Extract from pages 6 & 7 of an Amnesty International document headed: “A CRIMINAL ENTERPRISE? SHELL’S INVOLVEMENT IN HUMAN RIGHTS VIOLATIONS IN NIGERIA IN THE 1990s”
Under Executive Summary.
SHELL AND THE NIGERIAN GOVERNMENT: “SHELL KNEW MOSOP HAD A LEGITIMATE GRIEVANCE”
SHELL KNEW MOSOP HAD A LEGITIMATE GRIEVANCE
While framing the Ogoni protests as a largely economic problem, Shell downplayed the community’s concerns about the environment and other issues.
In public statements Shell denied that its operations had caused environmental problems. This was completely false. Internal documents reveal that senior staff were highly concerned about the poor state of Shell’s ageing, inadequately maintained and leaky pipelines. In November 1994, the head of environmental studies for Shell Nigeria, Bopp Van Dessel, resigned over the issue, saying that he felt unable to defend the company’s environmental record “without losing his personal integrity.” Van Dessel went public with these allegations in a TV interview in 1996 stating:
“(Shell managers) were not meeting their own standards; they were not meeting international standards. Any Shell site that I saw was polluted. Any terminal that I saw was polluted. It was clear to me that Shell was devastating the area.”

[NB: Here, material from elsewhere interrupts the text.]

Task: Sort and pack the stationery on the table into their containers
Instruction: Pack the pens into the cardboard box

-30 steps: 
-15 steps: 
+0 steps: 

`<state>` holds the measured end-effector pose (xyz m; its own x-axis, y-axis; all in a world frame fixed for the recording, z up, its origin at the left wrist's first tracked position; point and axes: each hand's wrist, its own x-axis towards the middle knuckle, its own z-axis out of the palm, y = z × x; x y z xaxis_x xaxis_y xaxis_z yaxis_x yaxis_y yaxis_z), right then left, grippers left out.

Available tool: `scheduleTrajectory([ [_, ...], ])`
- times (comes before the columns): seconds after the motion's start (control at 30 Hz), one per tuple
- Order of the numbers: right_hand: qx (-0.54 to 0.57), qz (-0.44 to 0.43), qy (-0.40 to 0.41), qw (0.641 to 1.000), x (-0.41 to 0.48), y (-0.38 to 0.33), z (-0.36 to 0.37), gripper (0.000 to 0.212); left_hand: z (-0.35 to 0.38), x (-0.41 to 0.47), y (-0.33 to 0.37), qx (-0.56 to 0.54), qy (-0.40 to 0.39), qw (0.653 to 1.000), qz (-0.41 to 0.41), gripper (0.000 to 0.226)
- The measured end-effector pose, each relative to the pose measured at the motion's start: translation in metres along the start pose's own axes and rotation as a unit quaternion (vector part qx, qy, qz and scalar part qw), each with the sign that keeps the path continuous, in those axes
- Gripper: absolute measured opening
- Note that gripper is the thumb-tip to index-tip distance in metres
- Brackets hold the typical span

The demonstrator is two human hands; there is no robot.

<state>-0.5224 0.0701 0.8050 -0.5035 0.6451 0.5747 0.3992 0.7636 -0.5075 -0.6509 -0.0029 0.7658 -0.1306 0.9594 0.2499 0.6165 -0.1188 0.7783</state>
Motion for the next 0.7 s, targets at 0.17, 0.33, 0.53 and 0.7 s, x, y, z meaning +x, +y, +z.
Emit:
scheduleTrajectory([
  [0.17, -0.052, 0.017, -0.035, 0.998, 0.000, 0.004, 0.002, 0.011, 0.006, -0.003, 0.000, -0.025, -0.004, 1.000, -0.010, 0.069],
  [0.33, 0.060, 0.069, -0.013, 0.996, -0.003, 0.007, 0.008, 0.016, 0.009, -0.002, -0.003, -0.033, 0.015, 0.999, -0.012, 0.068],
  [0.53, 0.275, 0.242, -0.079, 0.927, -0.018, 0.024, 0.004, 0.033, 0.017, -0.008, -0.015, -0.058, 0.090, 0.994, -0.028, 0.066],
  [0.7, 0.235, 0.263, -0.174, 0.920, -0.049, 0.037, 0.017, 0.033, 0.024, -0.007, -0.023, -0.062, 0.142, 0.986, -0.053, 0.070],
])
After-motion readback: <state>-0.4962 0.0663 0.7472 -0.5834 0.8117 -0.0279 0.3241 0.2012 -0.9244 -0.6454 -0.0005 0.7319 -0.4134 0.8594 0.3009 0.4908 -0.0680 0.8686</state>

While Van Dessel’s comments relate to all of the Shell operations in the Niger Delta, other credible sources provide evidence of the specific situation in Ogoniland. After taking up the case of Ogoniland in 1996, the African Commission for Human and Peoples’ Rights found that pollution and environmental degradation in Ogoniland were at a level that was, “humanly unacceptable and has made living in the Ogoniland a nightmare”.
A 2011 scientific study of the environment in Ogoniland conducted by the United Nations Environment Programme confirmed that the land, air and water of Ogoniland were badly polluted and made clear that the oil pollution dated back decades.